Расходились с митинга взволнованные, взбудораженные. Но возбужденнее всех был, однако, я. По крайней мере, так мне казалось. Думал: не зря меня корили за излишнюю впечатлительность, точно, точно — при такой эмоциональности толковый командир-вояка из лейтенанта Глушкова не вылепится, в комбаты, например, не пробиться.
Только-только воротились к своим землянкам и палаткам, как за мной явился посыльный: срочно к комбату, собираются командиры рот. По привычке поворчав: «Что ж сразу не собрали, все же были на месте», — шагнул за посыльным. И на ходу отметил: ворчу, следовательно, вхожу в норму. Да, действительно, с чего психовать-то? Живи нормально, лейтенант Глушков! Слушаюсь!
У комбата мы получили последние ЦУ — ценные указания: порядок следования, маршрут, меры безопасности. Офицеры батальона были взбудоражены и в то же время деловиты, молчаливы. Ни комбат, ни его замы, ни адъютант-старший, ни ротные не скажут лишнего словечка. Почудилось: Трушин хочет что-то сказать мне, но и он ничего никому не сказал. Я и сам молчаливым сделался. И когда возвратился в роту, там тоже не было лишних разговоров — только о том, что связано с выступлением, с походом; слово, два — и молчок. Солдаты убирали палатки, выдергивали колышки, скатывали шинели, переобувались, проверяли подгонку снаряжения, утрамбовывали вещмешки, куда добавился сухой паек. Ни шуток, ни смеха. Как перед наступлением. Но перед наступлением не бывало такой молчаливости, даже замкнутости, и помнится — тогда письма писали домой. Нынче писем никто не писал. И это подчеркивало: не наступление, пусть и большое, — целая война.
Умолкли. Покашливание. Кое-где цигарки — как светляки. Ухожу и возвращаюсь, запыхавшись: получил приказание поднимать роту. Свершается! В темноте возникают фигуры, растворяются, вновь возникают. Ночь на редкость непроглядная. Где земля, где небо — не разберешь, они сливаются, свариваются без шва. Но наши глаза натренированы, и в степи кое-что мы, конечно, различаем: контуры людей, повозок, пушек, автомашин, танков, и человеческие силуэты, и распахнутые настежь двери покинутых землянок. Раздаются негромкие и отчего-то сплошь хриплые команды взводных и отделенных. Рота выстраивается; в темноте, наверное, свое место в строю ребята как бы нащупывают плечами: плечо ищет привычное плечо соседа. Вывожу роту на проселок.
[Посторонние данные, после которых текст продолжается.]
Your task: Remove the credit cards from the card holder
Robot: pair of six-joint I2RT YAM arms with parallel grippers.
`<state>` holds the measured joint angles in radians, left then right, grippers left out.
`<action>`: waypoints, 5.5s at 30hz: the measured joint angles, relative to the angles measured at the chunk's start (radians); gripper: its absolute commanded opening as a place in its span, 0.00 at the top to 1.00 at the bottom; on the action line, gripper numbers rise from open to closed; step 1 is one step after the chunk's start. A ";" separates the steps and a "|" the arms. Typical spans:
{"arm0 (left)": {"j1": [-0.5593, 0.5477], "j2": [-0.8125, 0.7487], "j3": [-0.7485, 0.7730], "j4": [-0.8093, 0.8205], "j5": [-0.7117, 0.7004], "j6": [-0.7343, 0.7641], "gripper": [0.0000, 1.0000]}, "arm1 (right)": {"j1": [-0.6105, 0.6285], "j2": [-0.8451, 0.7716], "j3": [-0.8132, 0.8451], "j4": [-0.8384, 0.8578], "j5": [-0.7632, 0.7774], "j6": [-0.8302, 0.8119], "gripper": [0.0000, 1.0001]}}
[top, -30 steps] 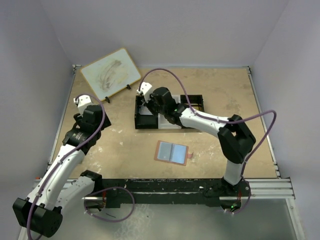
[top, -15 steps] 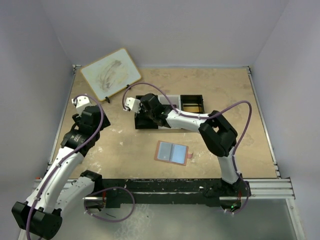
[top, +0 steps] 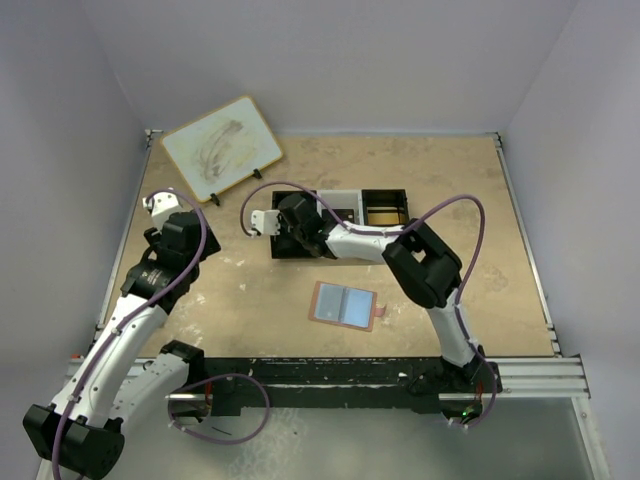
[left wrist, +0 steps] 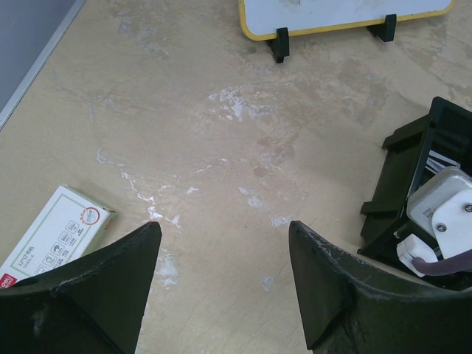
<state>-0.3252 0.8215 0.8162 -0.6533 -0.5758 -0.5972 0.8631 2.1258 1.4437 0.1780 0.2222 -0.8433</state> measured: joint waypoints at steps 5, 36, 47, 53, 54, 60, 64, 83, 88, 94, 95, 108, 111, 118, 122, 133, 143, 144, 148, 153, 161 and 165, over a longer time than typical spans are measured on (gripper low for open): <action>0.000 -0.001 0.000 0.000 0.000 0.000 0.32 | 0.000 0.031 0.001 0.022 0.003 -0.064 0.97; 0.000 0.012 0.000 0.000 0.022 0.015 0.32 | -0.008 -0.314 -0.068 -0.006 -0.003 0.430 0.17; 0.000 -0.011 0.000 0.000 0.023 0.015 0.32 | -0.069 -0.602 -0.497 -0.116 -0.140 1.334 0.17; 0.000 -0.014 0.000 0.000 0.023 0.015 0.32 | 0.106 -0.565 -0.550 -0.337 0.046 1.641 0.18; 0.000 -0.014 0.000 0.000 0.023 0.015 0.32 | 0.132 -0.555 -0.541 -0.370 0.078 1.682 0.18; 0.000 -0.007 0.000 0.000 0.024 0.015 0.32 | 0.192 -0.490 -0.468 -0.484 0.187 1.828 0.21; 0.000 -0.003 0.000 0.000 0.024 0.015 0.32 | 0.198 -0.443 -0.432 -0.522 0.225 1.878 0.23; 0.000 0.005 0.000 0.000 0.027 0.015 0.32 | 0.208 -0.460 -0.521 -0.436 0.230 1.924 0.51; 0.000 0.008 0.000 0.002 0.050 0.016 0.32 | 0.200 -0.505 -0.585 -0.331 0.145 1.909 0.58; 0.000 0.007 -0.023 0.053 0.230 0.022 0.40 | 0.124 -0.587 -0.732 -0.148 -0.009 1.909 0.72; 0.000 0.004 -0.037 0.074 0.279 0.014 0.42 | 0.106 -0.600 -0.761 -0.113 -0.036 1.912 0.72; -0.369 0.027 -0.302 0.475 0.653 -0.223 0.42 | -0.014 -0.737 -0.998 0.146 -0.222 1.929 0.73; -0.519 0.125 -0.304 0.560 0.602 -0.263 0.42 | -0.027 -0.739 -1.011 0.166 -0.241 1.935 0.73; -0.680 0.266 -0.326 0.597 0.395 -0.377 0.45 | -0.032 -0.744 -0.998 0.147 -0.239 1.910 0.51; -0.762 0.162 -0.335 0.515 0.167 -0.471 0.45 | -0.023 -0.768 -0.942 0.073 -0.203 1.830 0.43; -0.771 -0.037 -0.304 0.187 -0.222 -0.624 0.44 | 0.150 -0.632 -0.671 -0.192 -0.002 1.710 0.29; -0.771 -0.059 -0.303 0.126 -0.257 -0.648 0.43 | 0.229 -0.450 -0.512 -0.389 0.145 1.737 0.48; -0.771 -0.058 -0.303 0.125 -0.256 -0.647 0.43 | 0.230 -0.445 -0.505 -0.398 0.154 1.739 0.51; -0.771 -0.043 -0.303 0.132 -0.241 -0.635 0.43 | 0.234 -0.436 -0.493 -0.417 0.164 1.756 0.67; -0.771 -0.003 -0.304 0.190 -0.184 -0.601 0.43 | 0.216 -0.488 -0.563 -0.336 0.121 1.752 0.82; -0.771 0.082 -0.331 0.383 -0.027 -0.534 0.44 | 0.056 -0.643 -0.801 -0.024 -0.167 1.758 0.80; -0.771 0.138 -0.353 0.500 0.069 -0.508 0.43 | -0.003 -0.668 -0.886 0.113 -0.282 1.775 0.80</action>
<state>-1.0966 0.9600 0.4629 -0.1532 -0.5072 -1.1049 0.8597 1.4574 0.5575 0.2909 -0.0593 0.9314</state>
Комбат нас останавливает. Поджидаем, когда подойдут остальные подразделения. Подошли. Батальонная колонна двинулась за капитаном.
Нужна осторожность, чтобы не наступить на ноги впереди идущего, не споткнуться, не упасть. Упадешь, задние поднапрут, беда будет — ни черта же не видно. За фронтовиков, за ветеранов-забайкальцев я спокоен, народец опытный, ночных маршей посовершали — будь здоров! Тревожусь о юнцах, о зеленых. Если б мог, с каждым рядышком пошел бы!
А пехоты — про́пасть: топот по всей степи. Изредка команды, изредка увесистый матюк. Скрипят колеса подвод, ржут лошади. Где-то недалеко заводят моторы, где-то подальше моторы уже гудят — и танковые, и автомобильные. Воняет соляркой. В разных концах степи взлетают сигнальные ракеты, зеленые и красные. И гаснут. Становится еще темнее. А мы шагаем, шагаем, и что удивительно — в этакой-то темени шагаем в добром темпе. Как будто застоялись и теперь наверстываем упущенное. Почему торопимся, не совсем понятно. Но темп даже возрастает, испарина мигом облепила. Невидимая в темноте пыль похрустывает на зубах, кажется: она черная, как ночь. Граница все ближе и ближе. Вон там, впереди, средь ковыля, полыни, солончаков, каменных россыпей, — там! Как-то она встретит нас? В глубоком японском тылу, за грядой сопок, — зарницы взрывов, смягченный расстоянием и будто присыпанный каменной сыпью и песком грохот — видимо, наши обстреливают дальнобойными укрепрайон. У нас в тылу, на огневых позициях тяжелой артиллерии, — вспышки орудийных залпов, дальних-дальних, и звука не слыхать. А вообще, как нам объяснили, наступать будем без артиллерийской и авиационной подготовки, чтоб достигнуть внезапности при переходе границы.